From the entries below, copy each line in which the word "present" occurs.

(Dataset items)
################
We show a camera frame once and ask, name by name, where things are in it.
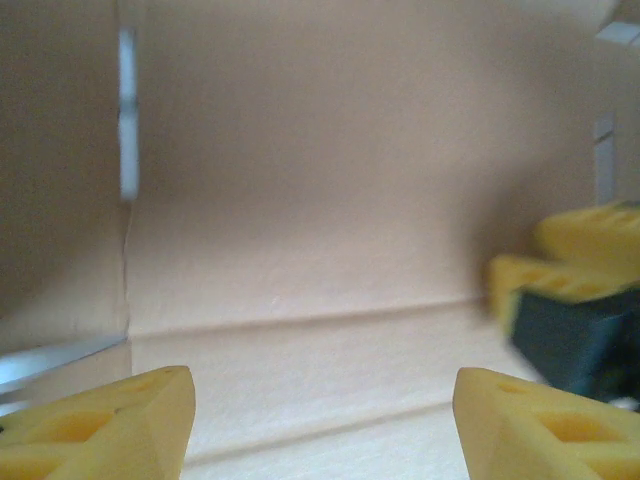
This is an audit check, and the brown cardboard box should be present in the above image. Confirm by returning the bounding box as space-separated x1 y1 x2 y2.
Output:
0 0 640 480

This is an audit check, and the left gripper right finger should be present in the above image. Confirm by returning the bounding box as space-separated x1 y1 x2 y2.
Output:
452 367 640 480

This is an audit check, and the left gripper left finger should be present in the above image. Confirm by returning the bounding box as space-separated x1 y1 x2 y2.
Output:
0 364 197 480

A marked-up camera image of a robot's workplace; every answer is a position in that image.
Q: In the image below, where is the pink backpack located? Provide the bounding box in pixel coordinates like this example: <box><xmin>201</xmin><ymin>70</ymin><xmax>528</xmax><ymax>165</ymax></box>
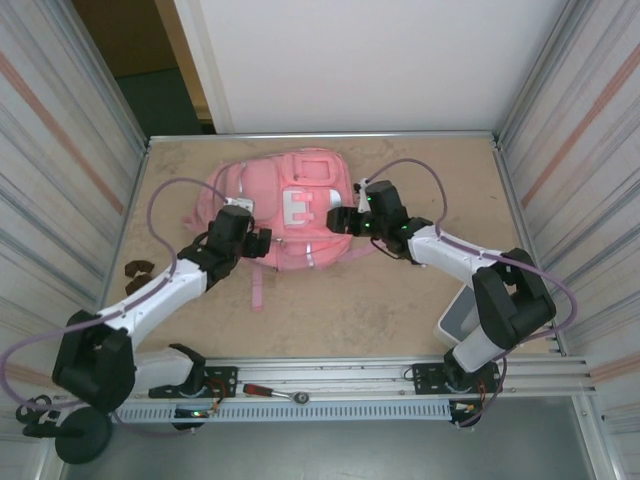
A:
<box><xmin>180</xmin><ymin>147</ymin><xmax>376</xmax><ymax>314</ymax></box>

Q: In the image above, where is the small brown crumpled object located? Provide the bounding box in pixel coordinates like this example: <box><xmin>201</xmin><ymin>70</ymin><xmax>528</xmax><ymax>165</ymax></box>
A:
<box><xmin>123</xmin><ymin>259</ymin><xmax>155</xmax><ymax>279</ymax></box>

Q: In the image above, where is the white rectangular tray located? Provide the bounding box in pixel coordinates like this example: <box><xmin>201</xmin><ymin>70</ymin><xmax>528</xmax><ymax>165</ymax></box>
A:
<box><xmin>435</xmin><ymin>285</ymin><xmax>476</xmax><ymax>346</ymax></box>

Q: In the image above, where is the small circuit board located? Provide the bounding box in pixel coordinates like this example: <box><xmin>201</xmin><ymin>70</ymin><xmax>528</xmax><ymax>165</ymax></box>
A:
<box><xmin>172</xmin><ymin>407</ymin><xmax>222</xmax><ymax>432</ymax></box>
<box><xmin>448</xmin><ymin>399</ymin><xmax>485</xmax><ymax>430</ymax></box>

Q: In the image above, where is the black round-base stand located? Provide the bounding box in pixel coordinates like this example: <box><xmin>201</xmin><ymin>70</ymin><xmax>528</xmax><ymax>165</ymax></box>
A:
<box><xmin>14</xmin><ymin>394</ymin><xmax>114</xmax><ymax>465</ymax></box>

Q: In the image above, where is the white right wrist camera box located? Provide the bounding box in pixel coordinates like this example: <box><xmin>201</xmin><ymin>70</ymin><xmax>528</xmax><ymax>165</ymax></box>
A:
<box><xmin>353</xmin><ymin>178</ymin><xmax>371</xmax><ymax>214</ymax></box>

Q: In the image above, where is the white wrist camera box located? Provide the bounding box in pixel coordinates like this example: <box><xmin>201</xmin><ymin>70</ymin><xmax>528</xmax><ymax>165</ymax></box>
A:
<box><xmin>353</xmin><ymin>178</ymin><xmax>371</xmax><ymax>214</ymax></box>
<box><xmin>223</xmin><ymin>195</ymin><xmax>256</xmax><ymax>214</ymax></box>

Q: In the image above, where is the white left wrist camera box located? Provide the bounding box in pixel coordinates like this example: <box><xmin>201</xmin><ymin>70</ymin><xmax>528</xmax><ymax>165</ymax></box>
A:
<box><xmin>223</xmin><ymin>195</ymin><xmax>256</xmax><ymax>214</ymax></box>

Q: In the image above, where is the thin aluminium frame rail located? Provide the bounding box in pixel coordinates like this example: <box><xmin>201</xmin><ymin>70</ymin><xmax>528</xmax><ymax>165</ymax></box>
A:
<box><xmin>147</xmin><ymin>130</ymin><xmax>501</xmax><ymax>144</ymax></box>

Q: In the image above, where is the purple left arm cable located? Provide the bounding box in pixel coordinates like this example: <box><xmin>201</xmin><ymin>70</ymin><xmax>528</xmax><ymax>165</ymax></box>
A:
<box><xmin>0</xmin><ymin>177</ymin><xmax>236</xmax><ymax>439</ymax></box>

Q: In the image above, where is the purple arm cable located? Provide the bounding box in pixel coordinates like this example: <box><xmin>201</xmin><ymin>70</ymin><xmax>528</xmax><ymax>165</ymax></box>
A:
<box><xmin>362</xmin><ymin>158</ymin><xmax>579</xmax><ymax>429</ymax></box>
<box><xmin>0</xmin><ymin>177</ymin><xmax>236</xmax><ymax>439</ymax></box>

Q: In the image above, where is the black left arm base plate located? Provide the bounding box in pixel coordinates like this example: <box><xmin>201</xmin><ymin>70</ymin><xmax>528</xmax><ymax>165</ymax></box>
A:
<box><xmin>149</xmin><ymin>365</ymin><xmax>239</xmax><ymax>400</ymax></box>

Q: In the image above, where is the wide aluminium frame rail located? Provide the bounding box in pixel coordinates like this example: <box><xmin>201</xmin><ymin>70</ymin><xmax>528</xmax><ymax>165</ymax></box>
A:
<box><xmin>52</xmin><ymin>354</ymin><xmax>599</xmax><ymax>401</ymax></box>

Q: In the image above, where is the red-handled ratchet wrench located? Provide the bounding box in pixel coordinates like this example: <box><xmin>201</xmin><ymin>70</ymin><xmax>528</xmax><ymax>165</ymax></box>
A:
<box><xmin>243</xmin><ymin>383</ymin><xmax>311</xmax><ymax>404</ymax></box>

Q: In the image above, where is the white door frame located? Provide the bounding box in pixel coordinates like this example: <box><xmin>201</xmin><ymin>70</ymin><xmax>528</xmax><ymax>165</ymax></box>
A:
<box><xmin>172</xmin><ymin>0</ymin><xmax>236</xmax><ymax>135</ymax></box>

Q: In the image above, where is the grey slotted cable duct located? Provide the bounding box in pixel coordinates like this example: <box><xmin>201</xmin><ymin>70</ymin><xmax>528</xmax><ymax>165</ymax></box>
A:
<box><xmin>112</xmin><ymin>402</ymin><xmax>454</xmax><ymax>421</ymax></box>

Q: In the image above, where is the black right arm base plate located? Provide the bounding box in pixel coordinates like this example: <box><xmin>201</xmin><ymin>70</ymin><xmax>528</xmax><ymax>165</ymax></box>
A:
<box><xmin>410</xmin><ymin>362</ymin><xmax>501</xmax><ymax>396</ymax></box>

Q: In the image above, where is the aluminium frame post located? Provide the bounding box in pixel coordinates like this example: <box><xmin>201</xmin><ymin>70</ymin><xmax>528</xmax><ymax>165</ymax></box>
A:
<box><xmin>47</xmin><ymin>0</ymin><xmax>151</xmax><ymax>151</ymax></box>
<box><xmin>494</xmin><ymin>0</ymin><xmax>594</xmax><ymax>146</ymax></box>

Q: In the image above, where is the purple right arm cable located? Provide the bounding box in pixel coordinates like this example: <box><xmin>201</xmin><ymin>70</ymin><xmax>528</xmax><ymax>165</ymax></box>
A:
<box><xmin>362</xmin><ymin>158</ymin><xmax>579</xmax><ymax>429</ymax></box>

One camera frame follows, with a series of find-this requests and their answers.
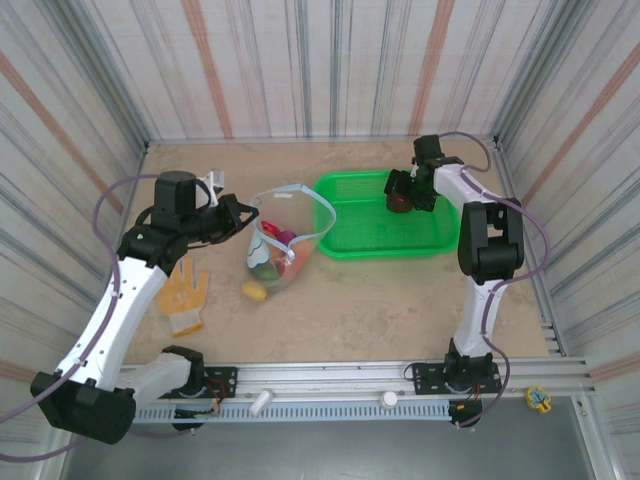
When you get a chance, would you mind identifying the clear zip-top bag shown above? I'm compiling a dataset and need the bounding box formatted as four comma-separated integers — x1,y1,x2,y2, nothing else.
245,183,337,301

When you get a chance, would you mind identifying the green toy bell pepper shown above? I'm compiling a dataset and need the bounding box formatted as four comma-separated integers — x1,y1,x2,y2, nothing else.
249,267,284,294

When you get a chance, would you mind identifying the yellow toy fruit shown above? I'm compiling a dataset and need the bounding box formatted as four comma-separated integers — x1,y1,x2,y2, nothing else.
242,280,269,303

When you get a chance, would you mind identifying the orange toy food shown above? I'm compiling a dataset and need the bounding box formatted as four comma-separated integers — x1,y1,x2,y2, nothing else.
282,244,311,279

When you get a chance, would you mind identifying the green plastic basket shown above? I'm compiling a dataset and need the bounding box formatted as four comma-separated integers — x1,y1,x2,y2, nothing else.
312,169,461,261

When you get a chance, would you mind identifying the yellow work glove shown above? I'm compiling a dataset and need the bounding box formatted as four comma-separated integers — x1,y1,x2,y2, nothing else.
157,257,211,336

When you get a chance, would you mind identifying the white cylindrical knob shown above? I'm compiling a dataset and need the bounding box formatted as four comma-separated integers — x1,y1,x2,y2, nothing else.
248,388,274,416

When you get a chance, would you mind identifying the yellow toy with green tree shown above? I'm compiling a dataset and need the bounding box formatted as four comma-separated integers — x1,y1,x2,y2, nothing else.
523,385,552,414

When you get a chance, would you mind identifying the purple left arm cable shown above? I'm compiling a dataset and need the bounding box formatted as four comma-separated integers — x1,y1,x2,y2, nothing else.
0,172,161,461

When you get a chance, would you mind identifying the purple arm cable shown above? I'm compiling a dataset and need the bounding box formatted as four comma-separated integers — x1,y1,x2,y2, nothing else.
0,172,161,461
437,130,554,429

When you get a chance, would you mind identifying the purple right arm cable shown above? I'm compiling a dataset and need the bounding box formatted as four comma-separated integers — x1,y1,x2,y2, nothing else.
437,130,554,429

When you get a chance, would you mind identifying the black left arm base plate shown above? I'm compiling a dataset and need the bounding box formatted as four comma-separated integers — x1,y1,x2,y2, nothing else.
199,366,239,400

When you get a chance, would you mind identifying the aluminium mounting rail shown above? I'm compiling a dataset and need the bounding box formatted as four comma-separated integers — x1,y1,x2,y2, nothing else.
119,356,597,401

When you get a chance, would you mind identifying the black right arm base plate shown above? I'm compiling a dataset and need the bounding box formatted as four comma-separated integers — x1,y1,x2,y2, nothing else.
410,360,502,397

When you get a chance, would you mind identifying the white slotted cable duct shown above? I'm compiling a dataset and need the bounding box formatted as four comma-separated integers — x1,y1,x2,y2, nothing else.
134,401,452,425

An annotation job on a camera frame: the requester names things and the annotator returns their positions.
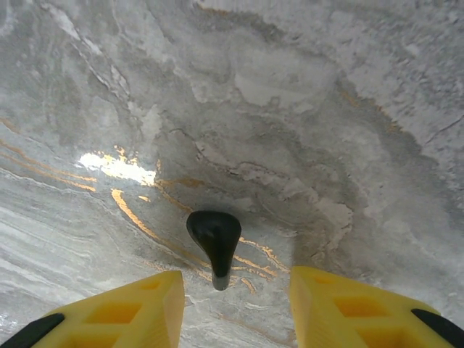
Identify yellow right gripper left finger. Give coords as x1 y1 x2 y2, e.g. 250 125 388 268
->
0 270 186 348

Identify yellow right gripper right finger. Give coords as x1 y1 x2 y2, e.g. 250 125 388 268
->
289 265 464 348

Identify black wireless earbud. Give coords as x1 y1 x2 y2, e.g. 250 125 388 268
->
################
- ANSWER SPACE
This is an audit check, and the brown cardboard box should be present in the above image. Confirm by returning the bounding box as space-separated x1 y1 x2 y2.
This is an audit check, and the left gripper right finger should be present in the above image. Confirm by returning the bounding box as space-separated x1 y1 x2 y2.
This is an audit check, and the left gripper left finger should be present in the above image. Confirm by returning the bounding box as space-separated x1 y1 x2 y2.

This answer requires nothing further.